• TASK BRIEF: The "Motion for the" line through the end of the listing below is what to set down, word for word, and nothing else.

• MATERIAL PROVIDED:
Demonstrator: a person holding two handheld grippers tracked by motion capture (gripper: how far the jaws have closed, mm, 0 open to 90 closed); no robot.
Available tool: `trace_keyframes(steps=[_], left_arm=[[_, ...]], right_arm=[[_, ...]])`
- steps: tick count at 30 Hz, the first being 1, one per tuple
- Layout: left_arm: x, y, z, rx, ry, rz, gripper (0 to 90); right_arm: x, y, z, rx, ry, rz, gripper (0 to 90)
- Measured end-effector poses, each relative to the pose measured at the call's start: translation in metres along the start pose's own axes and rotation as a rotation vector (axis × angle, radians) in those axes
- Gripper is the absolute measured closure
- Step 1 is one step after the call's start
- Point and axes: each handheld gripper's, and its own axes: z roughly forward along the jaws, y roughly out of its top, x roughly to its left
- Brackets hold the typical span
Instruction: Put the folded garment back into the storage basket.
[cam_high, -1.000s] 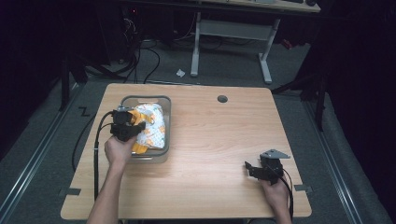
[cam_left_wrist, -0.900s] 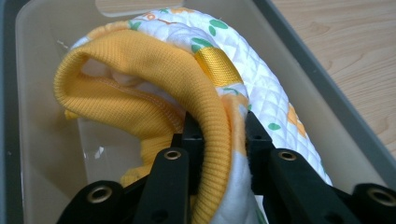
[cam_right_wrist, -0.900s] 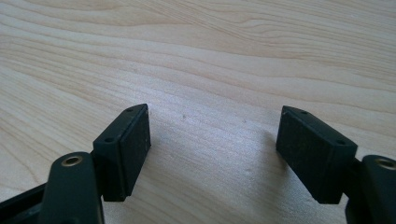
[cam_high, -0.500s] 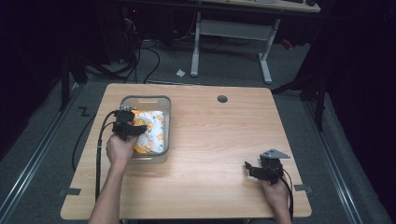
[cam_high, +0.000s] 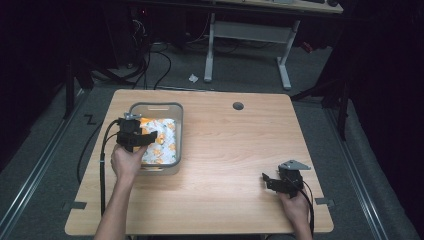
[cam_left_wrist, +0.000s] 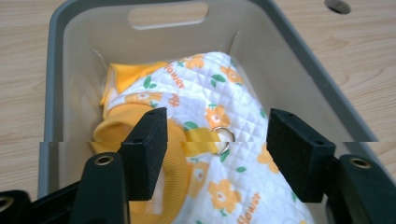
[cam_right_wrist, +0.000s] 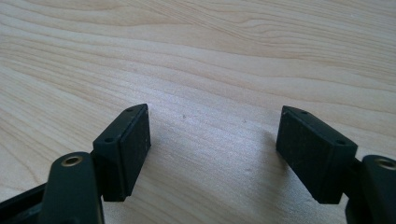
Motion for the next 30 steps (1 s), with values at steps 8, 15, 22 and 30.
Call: trace_keyframes(steps=[8,15,22,30], left_arm=[[-0.014,-0.001,-0.010,-0.041,-0.036,0.031,37.1],[-0.025,-0.004,-0.013,-0.061,-0.048,0.053,36.5],[-0.038,-0.004,-0.018,-0.072,-0.076,0.086,36.1],[-0.047,-0.005,-0.022,-0.087,-0.093,0.103,35.3]], right_arm=[[0.000,0.000,0.000,0.000,0.000,0.000,26.2],[0.000,0.000,0.000,0.001,0.001,0.002,26.2],[0.000,0.000,0.000,0.000,0.001,0.002,26.2],[0.000,0.000,0.000,0.000,0.000,0.000,26.2]])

• RESPONSE AREA:
Motion for the next 30 steps (1 s), with values at steps 8, 15, 22 and 30.
Call: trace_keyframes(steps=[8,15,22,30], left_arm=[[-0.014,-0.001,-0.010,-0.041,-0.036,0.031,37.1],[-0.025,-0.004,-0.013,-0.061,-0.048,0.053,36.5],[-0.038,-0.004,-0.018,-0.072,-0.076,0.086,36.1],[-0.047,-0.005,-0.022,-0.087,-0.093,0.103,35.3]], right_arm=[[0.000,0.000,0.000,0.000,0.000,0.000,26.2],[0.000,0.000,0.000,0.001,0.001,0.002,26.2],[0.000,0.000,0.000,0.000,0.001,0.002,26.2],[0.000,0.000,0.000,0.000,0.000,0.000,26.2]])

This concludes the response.